» **Recorded data**:
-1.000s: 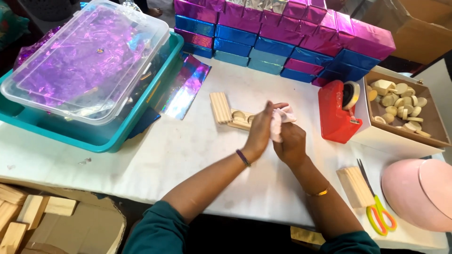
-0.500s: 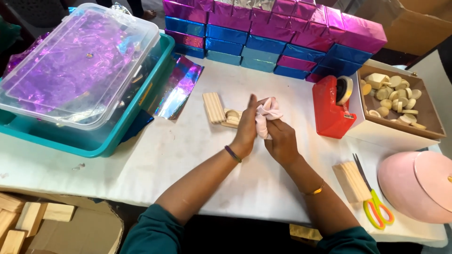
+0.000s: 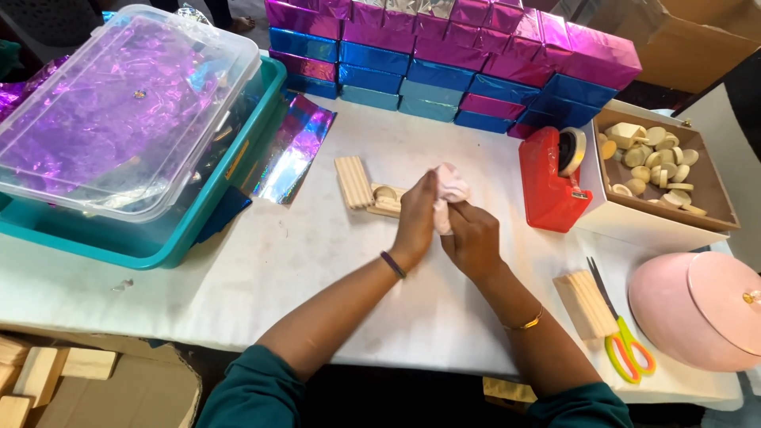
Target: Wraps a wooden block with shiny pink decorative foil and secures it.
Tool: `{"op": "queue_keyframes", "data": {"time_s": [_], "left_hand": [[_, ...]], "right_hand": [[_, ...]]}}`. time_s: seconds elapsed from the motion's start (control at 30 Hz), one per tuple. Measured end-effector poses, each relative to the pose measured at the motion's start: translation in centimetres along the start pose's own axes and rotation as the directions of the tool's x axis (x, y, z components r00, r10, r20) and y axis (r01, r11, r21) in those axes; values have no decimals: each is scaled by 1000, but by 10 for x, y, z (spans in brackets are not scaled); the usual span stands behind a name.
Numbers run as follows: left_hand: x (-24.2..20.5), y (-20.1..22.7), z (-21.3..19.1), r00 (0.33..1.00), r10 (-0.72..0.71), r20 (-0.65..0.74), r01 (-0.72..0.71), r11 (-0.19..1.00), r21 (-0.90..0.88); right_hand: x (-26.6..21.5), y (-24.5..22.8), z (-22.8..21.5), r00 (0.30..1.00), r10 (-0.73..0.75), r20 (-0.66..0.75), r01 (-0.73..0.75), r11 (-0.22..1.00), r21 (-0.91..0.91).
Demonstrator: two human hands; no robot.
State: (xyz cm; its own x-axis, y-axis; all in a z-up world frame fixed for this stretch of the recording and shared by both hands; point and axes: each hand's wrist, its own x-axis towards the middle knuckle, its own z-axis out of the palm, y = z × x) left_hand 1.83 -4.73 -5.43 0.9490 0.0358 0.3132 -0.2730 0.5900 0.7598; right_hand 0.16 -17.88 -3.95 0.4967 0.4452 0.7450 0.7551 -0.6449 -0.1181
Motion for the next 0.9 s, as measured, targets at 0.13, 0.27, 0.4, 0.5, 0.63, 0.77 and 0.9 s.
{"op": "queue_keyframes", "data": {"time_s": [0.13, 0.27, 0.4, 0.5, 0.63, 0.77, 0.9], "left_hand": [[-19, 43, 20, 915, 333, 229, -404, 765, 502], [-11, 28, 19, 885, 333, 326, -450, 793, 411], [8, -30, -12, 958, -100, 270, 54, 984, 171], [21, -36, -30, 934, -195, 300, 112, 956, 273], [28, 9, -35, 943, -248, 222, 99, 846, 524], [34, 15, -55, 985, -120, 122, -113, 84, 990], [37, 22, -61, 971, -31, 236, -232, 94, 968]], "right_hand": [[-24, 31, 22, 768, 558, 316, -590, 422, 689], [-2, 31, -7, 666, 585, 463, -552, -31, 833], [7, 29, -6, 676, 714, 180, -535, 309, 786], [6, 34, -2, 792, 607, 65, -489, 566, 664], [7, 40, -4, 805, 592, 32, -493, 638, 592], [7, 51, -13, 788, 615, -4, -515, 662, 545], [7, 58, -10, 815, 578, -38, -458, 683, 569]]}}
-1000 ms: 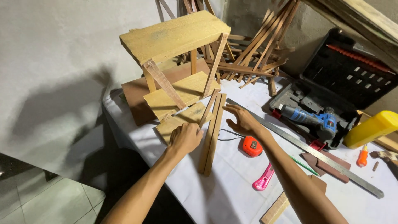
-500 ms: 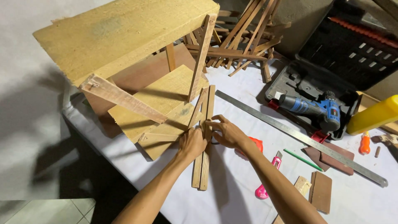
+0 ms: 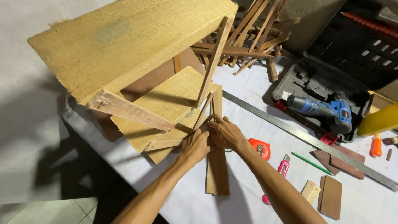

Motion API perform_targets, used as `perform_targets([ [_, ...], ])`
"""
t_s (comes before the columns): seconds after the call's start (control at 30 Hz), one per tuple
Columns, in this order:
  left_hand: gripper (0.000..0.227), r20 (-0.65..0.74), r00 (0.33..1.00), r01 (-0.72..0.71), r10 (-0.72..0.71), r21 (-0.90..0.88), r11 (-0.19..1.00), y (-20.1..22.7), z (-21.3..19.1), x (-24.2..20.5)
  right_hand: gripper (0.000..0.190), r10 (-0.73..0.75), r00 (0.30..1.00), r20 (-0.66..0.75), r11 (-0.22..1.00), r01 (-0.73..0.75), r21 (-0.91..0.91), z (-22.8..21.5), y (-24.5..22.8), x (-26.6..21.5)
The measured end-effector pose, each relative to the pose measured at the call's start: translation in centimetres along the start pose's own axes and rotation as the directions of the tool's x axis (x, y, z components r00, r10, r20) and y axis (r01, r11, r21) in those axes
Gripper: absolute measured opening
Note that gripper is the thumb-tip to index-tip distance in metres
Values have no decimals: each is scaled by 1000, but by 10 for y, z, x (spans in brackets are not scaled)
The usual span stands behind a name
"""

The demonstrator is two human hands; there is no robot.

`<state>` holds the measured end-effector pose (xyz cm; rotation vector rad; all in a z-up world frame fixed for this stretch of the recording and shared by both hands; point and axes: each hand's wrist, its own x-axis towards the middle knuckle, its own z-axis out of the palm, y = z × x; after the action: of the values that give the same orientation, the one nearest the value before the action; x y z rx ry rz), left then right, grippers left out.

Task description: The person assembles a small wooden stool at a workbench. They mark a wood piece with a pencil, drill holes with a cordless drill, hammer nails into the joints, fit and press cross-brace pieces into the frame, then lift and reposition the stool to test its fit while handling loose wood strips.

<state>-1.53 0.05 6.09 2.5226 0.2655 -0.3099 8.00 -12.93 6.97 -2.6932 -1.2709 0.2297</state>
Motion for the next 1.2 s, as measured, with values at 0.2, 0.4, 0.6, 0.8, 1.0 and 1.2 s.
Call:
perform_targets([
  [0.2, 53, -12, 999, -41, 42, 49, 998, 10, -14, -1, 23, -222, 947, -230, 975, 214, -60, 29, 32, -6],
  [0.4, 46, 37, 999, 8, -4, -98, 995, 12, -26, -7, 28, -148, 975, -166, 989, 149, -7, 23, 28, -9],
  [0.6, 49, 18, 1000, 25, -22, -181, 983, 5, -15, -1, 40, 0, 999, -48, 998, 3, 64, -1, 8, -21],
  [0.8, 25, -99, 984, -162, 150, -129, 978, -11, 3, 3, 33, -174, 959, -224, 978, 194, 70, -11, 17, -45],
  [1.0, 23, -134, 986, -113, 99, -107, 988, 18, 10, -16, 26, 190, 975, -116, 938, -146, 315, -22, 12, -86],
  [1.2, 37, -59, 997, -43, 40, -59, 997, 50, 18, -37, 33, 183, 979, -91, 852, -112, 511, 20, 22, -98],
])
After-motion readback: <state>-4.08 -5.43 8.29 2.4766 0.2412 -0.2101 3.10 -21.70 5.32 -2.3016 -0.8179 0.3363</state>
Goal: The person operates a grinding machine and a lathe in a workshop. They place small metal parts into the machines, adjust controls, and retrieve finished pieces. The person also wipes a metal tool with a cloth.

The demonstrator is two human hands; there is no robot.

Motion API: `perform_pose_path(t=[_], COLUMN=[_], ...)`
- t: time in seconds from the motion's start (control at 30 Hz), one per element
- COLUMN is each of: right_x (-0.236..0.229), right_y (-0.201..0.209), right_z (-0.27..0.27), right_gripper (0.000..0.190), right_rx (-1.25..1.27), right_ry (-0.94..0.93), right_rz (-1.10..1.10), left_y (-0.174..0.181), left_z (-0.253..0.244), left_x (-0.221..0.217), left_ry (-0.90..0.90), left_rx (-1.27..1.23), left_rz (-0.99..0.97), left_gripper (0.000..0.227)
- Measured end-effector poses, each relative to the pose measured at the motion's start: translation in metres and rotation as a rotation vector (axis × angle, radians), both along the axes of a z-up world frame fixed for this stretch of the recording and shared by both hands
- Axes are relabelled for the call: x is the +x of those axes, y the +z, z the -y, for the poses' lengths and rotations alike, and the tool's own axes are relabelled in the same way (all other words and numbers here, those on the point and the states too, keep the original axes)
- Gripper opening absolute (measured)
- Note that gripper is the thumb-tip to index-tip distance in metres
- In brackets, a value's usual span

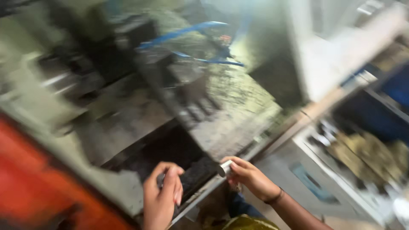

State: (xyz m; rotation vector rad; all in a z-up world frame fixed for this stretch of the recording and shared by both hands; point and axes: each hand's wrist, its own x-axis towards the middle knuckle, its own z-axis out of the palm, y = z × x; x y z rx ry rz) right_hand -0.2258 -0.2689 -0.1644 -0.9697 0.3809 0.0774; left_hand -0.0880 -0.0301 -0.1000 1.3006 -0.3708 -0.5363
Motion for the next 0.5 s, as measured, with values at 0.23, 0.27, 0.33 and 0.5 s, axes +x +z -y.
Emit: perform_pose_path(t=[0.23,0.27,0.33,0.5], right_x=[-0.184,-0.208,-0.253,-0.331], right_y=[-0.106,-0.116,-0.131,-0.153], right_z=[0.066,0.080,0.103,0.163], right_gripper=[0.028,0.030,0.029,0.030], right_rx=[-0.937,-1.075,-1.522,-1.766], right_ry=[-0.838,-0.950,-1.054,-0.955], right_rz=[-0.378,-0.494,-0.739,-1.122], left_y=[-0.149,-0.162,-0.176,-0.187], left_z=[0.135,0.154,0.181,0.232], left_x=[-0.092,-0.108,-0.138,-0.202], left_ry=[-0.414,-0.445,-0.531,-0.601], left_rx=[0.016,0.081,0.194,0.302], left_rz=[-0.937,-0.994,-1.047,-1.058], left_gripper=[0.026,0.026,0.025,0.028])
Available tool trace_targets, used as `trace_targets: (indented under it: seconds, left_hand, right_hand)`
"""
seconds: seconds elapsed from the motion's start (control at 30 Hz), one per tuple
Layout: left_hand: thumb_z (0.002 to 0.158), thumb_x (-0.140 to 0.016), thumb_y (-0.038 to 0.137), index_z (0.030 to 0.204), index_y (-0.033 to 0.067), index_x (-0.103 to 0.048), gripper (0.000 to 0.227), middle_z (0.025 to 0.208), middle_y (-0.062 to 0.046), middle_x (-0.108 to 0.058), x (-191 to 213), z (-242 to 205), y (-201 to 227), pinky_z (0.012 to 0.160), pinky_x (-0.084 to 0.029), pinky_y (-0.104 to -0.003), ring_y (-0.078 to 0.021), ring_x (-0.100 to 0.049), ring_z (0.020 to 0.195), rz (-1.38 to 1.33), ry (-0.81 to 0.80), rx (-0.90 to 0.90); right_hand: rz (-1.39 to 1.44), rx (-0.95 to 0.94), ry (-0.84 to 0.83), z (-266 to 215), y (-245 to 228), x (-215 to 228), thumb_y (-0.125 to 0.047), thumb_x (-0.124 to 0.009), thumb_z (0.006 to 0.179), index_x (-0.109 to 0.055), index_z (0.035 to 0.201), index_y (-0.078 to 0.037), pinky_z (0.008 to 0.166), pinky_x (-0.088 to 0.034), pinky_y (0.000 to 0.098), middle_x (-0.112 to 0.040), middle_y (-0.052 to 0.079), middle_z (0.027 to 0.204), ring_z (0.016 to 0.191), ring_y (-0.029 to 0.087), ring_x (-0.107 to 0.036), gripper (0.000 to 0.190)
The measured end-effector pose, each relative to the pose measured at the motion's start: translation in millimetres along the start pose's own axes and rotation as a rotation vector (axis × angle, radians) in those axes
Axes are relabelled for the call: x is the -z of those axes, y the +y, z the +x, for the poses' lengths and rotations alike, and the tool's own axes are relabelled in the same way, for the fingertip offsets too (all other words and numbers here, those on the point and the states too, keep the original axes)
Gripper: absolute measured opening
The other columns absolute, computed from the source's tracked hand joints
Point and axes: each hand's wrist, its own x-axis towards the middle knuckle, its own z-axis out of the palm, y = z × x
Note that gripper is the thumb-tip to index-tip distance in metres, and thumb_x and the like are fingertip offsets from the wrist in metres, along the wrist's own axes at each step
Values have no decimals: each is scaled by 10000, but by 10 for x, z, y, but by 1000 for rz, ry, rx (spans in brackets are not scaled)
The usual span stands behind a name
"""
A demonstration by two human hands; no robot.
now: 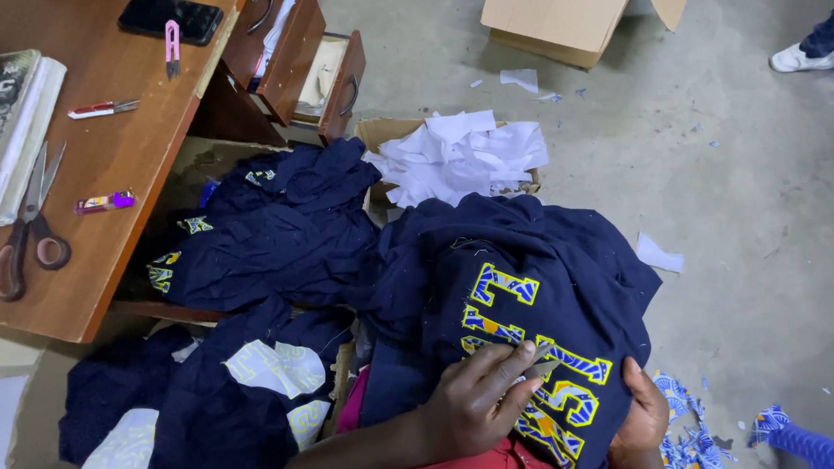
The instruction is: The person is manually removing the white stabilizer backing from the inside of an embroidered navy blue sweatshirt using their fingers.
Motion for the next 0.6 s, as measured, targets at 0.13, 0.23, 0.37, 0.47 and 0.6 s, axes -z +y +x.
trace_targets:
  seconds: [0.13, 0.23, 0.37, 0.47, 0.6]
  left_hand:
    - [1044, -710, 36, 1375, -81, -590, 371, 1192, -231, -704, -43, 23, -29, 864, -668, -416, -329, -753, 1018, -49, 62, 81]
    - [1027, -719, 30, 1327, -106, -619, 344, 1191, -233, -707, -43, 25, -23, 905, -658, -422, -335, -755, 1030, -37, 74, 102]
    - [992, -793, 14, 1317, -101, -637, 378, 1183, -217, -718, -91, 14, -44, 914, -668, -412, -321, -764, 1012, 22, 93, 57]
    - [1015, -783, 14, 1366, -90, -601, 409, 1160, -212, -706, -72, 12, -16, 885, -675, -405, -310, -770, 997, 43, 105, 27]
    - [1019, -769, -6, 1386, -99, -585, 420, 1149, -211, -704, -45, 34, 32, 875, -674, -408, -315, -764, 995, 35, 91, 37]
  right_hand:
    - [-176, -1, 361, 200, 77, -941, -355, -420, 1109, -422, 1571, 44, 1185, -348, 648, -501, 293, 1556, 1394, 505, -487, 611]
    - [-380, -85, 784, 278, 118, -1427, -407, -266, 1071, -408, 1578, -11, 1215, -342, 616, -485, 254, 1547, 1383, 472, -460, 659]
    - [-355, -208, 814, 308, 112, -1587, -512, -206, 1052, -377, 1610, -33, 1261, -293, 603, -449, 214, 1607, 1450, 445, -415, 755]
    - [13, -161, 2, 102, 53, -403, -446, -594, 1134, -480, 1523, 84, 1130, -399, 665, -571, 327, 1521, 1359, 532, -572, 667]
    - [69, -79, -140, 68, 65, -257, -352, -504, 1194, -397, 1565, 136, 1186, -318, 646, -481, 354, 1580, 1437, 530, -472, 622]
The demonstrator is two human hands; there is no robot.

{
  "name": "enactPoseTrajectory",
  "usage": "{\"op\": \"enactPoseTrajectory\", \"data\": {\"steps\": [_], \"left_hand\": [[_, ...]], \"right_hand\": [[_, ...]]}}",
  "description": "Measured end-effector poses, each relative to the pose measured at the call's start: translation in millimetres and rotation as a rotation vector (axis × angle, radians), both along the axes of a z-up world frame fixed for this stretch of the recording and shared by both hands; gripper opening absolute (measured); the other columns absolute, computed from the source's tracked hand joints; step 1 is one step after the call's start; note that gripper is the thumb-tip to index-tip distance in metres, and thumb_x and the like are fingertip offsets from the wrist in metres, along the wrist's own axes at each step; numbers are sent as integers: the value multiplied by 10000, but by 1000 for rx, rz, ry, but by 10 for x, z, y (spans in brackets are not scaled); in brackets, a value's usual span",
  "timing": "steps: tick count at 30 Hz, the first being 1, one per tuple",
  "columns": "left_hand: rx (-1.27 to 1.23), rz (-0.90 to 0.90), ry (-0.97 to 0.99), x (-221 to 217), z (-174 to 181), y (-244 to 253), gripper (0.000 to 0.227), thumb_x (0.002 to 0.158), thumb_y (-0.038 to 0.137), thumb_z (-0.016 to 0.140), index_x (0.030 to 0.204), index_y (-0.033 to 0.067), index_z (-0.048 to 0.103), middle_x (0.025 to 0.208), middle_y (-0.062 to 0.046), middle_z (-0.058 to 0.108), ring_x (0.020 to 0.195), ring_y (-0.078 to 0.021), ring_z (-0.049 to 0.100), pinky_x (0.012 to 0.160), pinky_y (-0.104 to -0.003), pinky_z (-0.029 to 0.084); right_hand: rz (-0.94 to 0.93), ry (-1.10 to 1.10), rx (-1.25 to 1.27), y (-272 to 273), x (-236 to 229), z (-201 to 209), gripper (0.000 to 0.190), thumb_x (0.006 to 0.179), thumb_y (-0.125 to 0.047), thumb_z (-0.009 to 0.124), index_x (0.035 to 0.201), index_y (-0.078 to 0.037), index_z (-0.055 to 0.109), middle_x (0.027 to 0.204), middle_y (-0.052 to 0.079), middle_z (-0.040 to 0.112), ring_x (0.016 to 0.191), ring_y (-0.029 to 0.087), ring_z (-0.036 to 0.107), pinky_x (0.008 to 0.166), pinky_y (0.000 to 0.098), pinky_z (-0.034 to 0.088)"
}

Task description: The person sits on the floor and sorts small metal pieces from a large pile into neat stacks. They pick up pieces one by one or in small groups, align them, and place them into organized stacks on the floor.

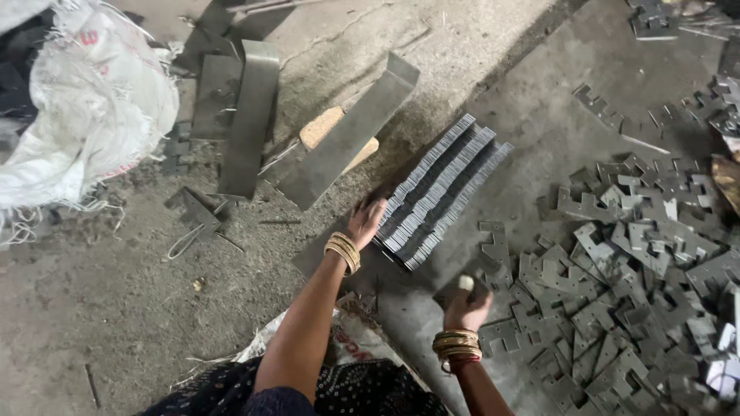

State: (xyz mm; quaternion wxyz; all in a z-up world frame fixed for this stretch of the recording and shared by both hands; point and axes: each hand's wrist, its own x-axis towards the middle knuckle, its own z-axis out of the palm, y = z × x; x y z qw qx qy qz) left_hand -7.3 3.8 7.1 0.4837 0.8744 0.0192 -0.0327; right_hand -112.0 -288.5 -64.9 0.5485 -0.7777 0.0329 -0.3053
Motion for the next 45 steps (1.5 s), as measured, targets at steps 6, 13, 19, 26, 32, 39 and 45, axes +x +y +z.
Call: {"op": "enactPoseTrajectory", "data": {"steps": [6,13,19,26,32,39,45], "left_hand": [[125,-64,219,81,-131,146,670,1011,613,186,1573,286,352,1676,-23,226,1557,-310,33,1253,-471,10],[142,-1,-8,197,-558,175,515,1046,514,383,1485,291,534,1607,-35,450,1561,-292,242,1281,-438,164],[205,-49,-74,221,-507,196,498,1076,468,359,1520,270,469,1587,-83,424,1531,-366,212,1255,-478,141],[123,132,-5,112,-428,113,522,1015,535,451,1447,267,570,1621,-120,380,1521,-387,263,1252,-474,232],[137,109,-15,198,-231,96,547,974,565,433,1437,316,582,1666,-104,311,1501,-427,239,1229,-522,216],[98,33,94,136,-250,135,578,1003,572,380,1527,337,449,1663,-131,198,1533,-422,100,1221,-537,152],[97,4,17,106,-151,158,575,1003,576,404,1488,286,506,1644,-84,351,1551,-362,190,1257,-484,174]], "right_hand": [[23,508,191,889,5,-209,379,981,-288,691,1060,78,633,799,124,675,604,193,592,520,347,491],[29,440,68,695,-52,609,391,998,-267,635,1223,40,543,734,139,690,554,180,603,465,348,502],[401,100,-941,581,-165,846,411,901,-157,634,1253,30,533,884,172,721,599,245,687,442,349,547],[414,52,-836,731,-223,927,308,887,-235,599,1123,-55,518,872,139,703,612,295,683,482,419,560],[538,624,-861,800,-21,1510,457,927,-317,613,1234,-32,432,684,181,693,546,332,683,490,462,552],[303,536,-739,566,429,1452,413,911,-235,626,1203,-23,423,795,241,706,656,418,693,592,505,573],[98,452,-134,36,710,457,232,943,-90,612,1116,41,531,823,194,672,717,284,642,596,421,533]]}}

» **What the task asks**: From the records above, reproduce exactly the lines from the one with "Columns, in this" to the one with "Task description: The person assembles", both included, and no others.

» **Problem solution**:
Columns, in this order:
  left_hand: gripper (0.000..0.227), r20 (-0.65..0.74), r00 (0.33..1.00), r01 (-0.72..0.71), r10 (-0.72..0.71), r21 (-0.90..0.88), r11 (-0.19..1.00), y (-20.1..22.7), z (-21.3..19.1), x (-24.2..20.5)
  right_hand: gripper (0.000..0.190), r10 (-0.73..0.75), r00 (0.30..1.00), r20 (-0.66..0.75), r11 (-0.22..1.00), r01 (-0.73..0.75), r21 (-0.91..0.91), z (-22.8..21.5), y (-24.5..22.8), x (-26.6..21.5)
The measured end-effector pose, each relative to the pose measured at the call's start: translation in centimetres along the start pose's own axes and rotation as the directions of the tool's x axis (x, y, z components r00, r10, r20) and y axis (r01, r11, r21) in those axes
Gripper: absolute measured opening
Note that gripper is the thumb-tip to index-tip distance in metres
Values have no decimals: each is scaled by 1000, but by 10 for y, z, x (spans in brackets are not scaled)
The usual span stands behind a name
"""

The demonstrator is two human hands; there is no robot.

`<state>` holds the measured end-effector pose (xyz cm; rotation vector rad; all in a z-up world frame fixed for this stretch of the recording and shared by both hands; point and axes: each hand's wrist, its own x-axis towards the middle knuckle, its own z-axis out of the palm, y = z × x; after the action: of the values that give the same orientation, the one nearest the value before the action; x y z rx ry rz), left then right, grippers left out.

Task description: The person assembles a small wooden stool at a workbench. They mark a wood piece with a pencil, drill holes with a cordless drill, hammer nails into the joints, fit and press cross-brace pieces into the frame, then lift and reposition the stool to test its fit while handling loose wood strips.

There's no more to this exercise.